Center for Research in Infectious Diseases, National Institute of Respiratory Diseases, Mexico City, Mexico.
bioRxiv. 2024 Mar 14:2024.03.11.584522. doi: 10.1101/2024.03.11.584522.
Molecular surveillance of viral pathogens and inference of transmission networks from genomic data play an increasingly important role in public health efforts, especially for HIV-1. For many methods, the genetic distance threshold used to connect sequences in the transmission network is a key parameter informing the properties of inferred networks.

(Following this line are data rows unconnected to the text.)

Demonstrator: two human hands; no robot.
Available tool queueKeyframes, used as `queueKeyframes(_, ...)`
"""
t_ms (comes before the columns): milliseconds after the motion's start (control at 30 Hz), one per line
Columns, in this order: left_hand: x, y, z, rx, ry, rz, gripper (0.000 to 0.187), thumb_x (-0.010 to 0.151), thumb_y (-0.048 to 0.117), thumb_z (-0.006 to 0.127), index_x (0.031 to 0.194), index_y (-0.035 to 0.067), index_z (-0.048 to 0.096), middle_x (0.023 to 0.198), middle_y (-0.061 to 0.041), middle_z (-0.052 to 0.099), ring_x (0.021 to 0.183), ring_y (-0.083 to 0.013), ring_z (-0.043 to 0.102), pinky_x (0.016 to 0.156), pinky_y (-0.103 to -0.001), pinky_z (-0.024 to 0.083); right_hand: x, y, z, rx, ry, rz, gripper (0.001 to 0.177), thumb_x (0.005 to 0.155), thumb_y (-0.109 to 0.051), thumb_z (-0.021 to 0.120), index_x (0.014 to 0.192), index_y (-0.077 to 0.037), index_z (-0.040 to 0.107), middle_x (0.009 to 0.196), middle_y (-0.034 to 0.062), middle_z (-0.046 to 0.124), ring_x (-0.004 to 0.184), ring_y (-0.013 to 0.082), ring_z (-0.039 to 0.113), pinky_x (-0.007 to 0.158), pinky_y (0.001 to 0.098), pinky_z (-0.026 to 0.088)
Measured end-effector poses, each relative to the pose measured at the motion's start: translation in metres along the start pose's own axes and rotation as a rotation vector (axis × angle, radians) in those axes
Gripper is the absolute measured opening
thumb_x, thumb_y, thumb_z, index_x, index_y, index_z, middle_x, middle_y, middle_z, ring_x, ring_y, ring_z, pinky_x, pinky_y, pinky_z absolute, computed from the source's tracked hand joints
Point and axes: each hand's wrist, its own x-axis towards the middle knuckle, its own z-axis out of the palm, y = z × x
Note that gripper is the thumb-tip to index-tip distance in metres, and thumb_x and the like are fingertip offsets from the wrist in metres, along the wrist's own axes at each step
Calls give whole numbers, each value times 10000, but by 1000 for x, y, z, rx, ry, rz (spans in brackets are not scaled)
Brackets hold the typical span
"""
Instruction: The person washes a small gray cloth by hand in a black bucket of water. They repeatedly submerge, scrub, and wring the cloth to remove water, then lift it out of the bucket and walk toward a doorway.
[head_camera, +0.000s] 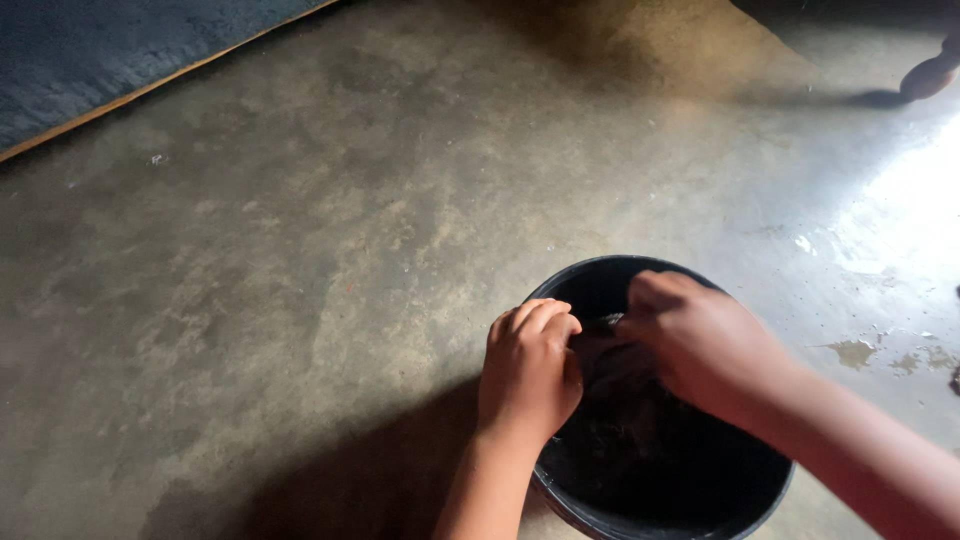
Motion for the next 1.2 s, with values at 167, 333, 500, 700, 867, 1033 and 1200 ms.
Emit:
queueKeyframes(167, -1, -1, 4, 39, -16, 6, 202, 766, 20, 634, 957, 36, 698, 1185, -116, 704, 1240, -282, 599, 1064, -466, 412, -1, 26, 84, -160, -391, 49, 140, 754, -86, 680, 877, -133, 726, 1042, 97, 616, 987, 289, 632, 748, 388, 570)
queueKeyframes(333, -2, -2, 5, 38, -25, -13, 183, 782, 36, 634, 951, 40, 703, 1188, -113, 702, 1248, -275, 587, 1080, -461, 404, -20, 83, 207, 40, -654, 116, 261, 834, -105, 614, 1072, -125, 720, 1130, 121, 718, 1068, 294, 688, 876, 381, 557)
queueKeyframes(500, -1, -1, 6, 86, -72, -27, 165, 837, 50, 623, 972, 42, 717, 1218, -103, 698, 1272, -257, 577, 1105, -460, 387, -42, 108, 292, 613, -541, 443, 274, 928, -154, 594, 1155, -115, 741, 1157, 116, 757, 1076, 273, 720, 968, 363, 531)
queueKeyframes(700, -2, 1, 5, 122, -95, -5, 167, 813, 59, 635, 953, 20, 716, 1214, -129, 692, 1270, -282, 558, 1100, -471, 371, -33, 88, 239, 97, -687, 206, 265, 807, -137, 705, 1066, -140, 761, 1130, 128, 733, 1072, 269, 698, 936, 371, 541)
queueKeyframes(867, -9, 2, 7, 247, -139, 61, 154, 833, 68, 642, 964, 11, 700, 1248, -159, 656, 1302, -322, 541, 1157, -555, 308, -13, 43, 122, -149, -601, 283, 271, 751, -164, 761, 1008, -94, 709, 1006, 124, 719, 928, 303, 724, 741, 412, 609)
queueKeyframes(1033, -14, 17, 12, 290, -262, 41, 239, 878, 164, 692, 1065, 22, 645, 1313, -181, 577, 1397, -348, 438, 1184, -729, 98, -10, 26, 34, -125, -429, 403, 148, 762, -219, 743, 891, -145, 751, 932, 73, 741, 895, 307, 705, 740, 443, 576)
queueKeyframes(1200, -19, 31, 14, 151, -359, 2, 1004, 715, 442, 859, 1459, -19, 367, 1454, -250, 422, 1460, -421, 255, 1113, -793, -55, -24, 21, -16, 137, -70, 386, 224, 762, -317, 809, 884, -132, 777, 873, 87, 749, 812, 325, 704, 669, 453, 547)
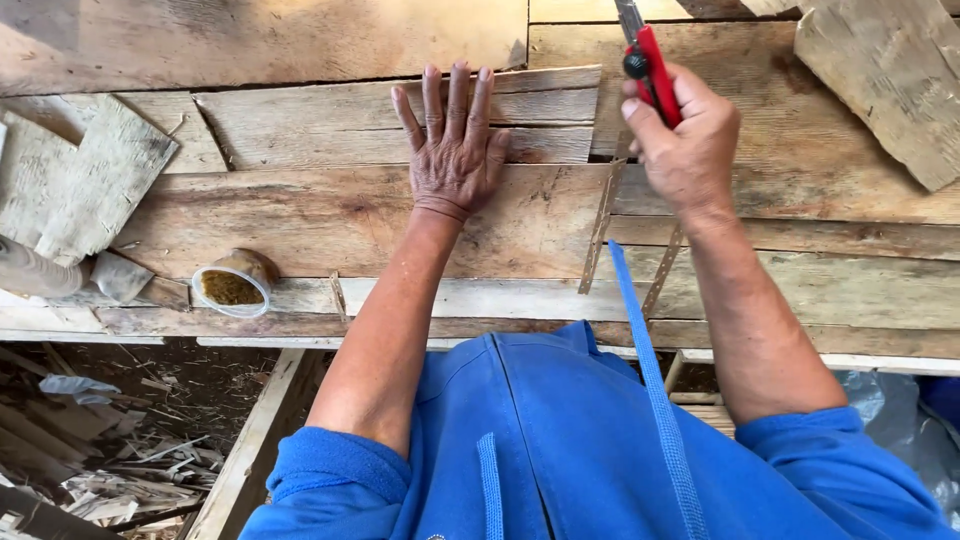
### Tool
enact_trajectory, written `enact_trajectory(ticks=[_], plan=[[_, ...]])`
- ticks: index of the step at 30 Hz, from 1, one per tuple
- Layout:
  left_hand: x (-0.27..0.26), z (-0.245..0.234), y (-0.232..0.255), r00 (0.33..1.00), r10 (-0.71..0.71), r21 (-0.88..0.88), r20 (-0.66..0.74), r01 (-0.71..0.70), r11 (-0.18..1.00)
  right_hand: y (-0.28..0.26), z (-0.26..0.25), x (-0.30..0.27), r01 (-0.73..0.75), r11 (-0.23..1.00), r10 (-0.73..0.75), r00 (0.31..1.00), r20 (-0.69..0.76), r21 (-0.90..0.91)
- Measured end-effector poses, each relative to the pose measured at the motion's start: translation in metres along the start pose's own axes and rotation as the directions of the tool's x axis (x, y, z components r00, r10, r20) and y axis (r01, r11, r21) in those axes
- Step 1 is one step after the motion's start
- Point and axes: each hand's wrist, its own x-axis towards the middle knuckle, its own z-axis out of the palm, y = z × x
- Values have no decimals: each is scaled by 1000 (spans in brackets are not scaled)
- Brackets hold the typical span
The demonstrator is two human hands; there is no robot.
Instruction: Cutting and trimming thin wooden boards using a utility knife on a workbench.
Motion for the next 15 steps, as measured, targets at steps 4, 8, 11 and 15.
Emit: enact_trajectory(ticks=[4, 8, 11, 15], plan=[[2, -12, -1, 999, 12, 7, 52, -12, 1000, -10, 21, -4, -34, 999, 35, 997, -65, 15], [1, -7, -2, 999, 35, -6, 27, -35, 999, -13, 29, -3, -65, 998, 67, 994, -84, 23], [-1, -6, -3, 998, 55, -22, -40, -56, 998, -9, 37, 1, -152, 977, 170, 979, -111, 150], [0, -9, -2, 996, 69, -52, -59, -72, 996, -14, 41, 8, -258, 923, 301, 946, -118, 284]])
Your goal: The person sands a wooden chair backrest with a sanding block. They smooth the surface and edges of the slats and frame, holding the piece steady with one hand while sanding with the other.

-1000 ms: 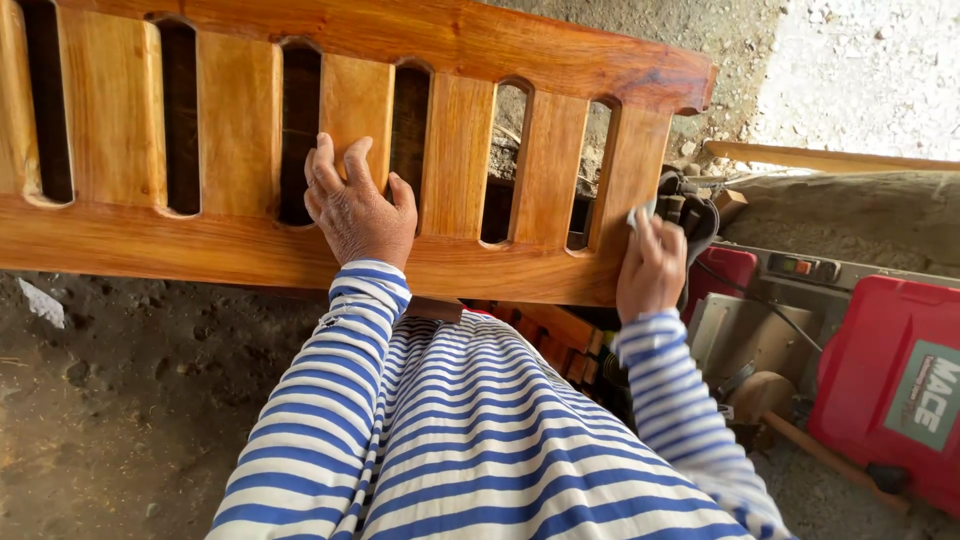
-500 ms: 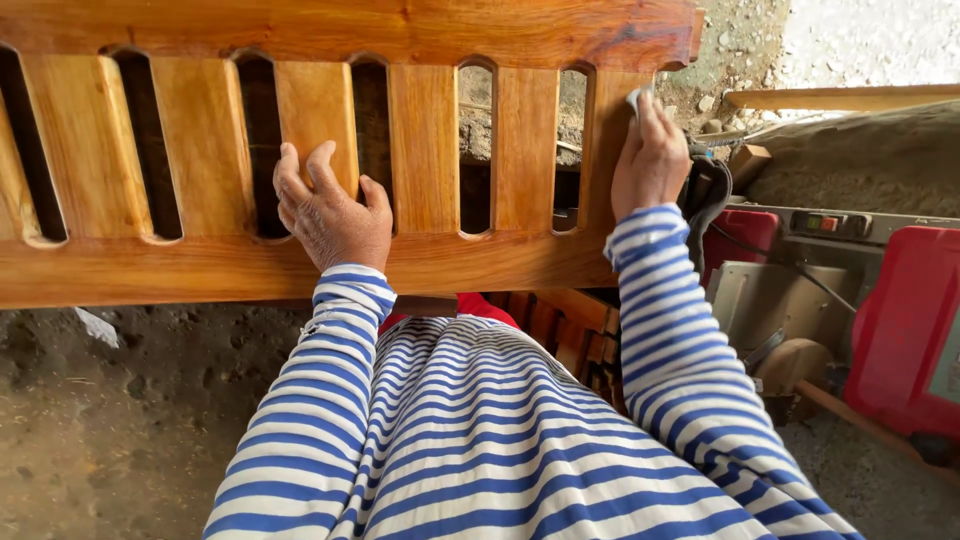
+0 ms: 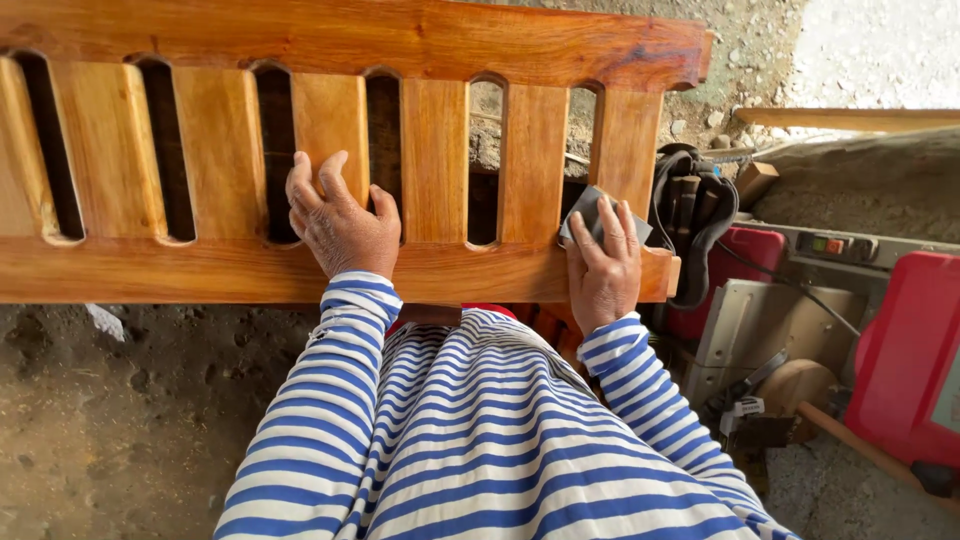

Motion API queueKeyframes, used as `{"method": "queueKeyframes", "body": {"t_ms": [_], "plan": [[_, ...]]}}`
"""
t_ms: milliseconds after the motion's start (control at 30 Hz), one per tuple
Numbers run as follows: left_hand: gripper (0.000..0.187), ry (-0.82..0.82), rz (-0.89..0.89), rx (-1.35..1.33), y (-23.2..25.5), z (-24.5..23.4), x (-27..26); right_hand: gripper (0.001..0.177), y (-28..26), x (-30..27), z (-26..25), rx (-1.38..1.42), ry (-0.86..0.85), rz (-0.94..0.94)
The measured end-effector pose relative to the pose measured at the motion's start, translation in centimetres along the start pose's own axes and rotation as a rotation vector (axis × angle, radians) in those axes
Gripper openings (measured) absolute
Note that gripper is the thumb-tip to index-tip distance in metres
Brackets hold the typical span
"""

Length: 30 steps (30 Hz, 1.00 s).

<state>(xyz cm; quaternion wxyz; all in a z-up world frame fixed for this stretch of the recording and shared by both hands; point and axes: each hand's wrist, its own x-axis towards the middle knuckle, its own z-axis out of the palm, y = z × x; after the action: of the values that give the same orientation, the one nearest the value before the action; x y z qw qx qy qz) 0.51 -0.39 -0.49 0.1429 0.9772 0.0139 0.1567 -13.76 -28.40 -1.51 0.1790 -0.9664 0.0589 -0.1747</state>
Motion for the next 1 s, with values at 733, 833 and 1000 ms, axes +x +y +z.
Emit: {"method": "queueKeyframes", "body": {"t_ms": [733,833,1000], "plan": [[0.054,-0.005,-0.023,-0.067,-0.5,0.3,-0.1,0.017,2.3,-1.2,-2.5,-0.024,-0.155,-0.147],[0.053,-0.009,-0.017,-0.064,-0.5,0.0,-0.1,0.016,3.5,-0.9,-1.8,-0.007,-0.148,-0.161],[0.054,-0.025,-0.013,-0.059,-0.4,0.3,-0.2,0.011,4.8,4.8,0.2,-0.053,-0.116,-0.226]]}}
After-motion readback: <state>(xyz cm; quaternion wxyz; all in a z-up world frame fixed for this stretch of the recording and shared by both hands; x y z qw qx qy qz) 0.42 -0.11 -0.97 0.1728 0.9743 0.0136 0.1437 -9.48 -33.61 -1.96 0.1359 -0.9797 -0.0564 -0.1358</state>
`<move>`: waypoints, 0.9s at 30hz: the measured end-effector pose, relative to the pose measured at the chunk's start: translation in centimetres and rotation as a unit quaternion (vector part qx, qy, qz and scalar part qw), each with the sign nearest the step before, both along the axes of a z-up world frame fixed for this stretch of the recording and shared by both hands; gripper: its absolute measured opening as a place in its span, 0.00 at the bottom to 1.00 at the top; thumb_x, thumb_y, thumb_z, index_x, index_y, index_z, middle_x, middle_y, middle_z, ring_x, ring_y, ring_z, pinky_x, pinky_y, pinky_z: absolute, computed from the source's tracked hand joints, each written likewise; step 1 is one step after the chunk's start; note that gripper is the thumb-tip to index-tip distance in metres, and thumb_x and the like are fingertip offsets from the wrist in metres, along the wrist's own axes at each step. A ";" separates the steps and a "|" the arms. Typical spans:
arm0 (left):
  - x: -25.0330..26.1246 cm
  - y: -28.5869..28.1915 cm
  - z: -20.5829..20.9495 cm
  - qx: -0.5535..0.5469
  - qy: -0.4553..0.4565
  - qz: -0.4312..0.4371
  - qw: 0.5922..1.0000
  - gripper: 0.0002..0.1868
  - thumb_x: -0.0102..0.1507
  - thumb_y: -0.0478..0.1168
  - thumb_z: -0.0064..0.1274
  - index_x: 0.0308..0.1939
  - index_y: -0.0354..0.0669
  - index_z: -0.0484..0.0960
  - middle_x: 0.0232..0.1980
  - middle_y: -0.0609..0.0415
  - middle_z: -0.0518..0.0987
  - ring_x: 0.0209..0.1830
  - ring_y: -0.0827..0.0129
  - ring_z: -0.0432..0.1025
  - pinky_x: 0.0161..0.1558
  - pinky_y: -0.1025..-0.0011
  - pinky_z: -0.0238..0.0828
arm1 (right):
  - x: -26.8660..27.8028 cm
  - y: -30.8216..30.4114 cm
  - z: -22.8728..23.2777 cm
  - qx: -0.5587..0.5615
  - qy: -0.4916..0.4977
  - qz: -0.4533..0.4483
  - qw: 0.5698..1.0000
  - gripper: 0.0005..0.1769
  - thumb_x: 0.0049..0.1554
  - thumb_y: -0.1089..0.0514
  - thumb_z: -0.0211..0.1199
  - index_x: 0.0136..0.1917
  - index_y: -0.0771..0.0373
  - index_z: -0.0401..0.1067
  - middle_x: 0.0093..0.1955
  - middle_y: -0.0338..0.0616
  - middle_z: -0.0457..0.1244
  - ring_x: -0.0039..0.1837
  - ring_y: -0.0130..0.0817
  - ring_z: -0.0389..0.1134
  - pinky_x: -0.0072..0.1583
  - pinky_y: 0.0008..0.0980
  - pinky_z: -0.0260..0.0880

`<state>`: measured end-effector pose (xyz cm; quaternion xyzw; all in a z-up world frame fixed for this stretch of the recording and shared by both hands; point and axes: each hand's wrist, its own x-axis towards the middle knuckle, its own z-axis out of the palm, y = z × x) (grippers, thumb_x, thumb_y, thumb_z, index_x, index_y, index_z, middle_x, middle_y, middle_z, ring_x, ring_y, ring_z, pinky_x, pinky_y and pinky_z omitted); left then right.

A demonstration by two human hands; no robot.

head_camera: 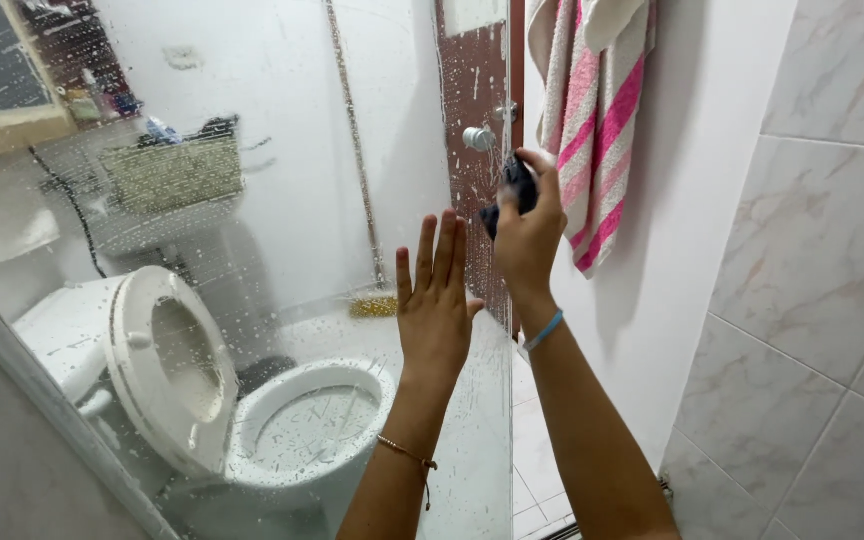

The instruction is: Cleaning the glass door and track of a shower.

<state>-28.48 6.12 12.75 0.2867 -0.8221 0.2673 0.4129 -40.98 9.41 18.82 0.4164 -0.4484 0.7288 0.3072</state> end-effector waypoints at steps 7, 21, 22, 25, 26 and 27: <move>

Using a distance threshold that is too high can result in a network with many spurious links, making it difficult to interpret. Conversely, a distance threshold that is too low can result in a network with too few links, which may not capture key insights into clusters of public health concern. Published research using the HIV-TRACE software package frequently uses the default threshold of 0.015 substitutions/site for HIV pol gene sequences, but in many cases, investigators heuristically select other threshold parameters to better capture the underlying dynamics of the epidemic they are studying. Here, we present a general heuristic scoring approach for tuning a distance threshold adaptively, which seeks to prevent the formation of giant clusters. We prioritize the ratio of the sizes of the largest and the second largest cluster, maximizing the number of clusters present in the network. We apply our scoring heuristic to outbreaks with different characteristics, such as regional or temporal variability, and demonstrate the utility of using the scoring mechanism's suggested distance threshold to identify clusters exhibiting risk factors that would have otherwise been more difficult to identify. For example, while we found that a 0.015 substitutions/site distance threshold is typical for US-like epidemics, recent outbreaks like the CRF07_BC subtype among men who have sex with men (MSM) in China have been found to have a lower optimal threshold of 0.005 to better capture the transition from injected drug use (IDU) to MSM as the primary risk factor. Alternatively, in communities surrounding Lake Victoria in Uganda, where there has been sustained hetero-sexual transmission for many years, we found that a larger distance threshold is necessary to capture a more risk factor-diverse population with sparse sampling over a longer period of time. Such identification may allow for more informed intervention action by respective public health officials.
病毒病原体的分子监测以及从基因组数据推断传播网络在公共卫生工作中发挥着越来越重要的作用,尤其是对于HIV-1而言。对于许多方法,用于在传播网络中连接序列的遗传距离阈值是一个关键参数,它决定了推断网络的属性。使用过高的距离阈值会导致网络出现许多虚假链接,难以解释。相反,过低的距离阈值会导致网络链接过少,可能无法捕捉到对公共卫生相关集群的关键见解。使用HIV-TRACE软件包发表的研究经常将HIV pol基因序列的默认阈值设为0.015替换/位点,但在许多情况下,研究人员会凭经验选择其他阈值参数,以更好地捕捉他们所研究疫情的潜在动态。在此,我们提出一种通用的启发式评分方法,用于自适应调整距离阈值,旨在防止形成巨大集群。我们将最大集群与第二大集群的大小之比作为优先考虑因素,使网络中存在的集群数量最大化。我们将评分启发式方法应用于具有不同特征的疫情爆发,如区域或时间变异性,并展示使用评分机制建议的距离阈值来识别具有风险因素的集群的效用,否则这些集群可能更难识别。例如,虽然我们发现0.015替换/位点的距离阈值对于类似美国的疫情是典型的,但在中国男男性行为者(MSM)中出现的CRF07_BC亚型等近期疫情爆发中,发现较低的最佳阈值0.005能更好地捕捉从注射吸毒(IDU)到MSM作为主要风险因素的转变。或者,在乌干达维多利亚湖周边社区,多年来一直存在持续的异性传播,我们发现需要更大的距离阈值来捕捉在更长时间内抽样稀疏且风险因素多样的人群。这样的识别可能使各公共卫生官员能够采取更明智的干预行动。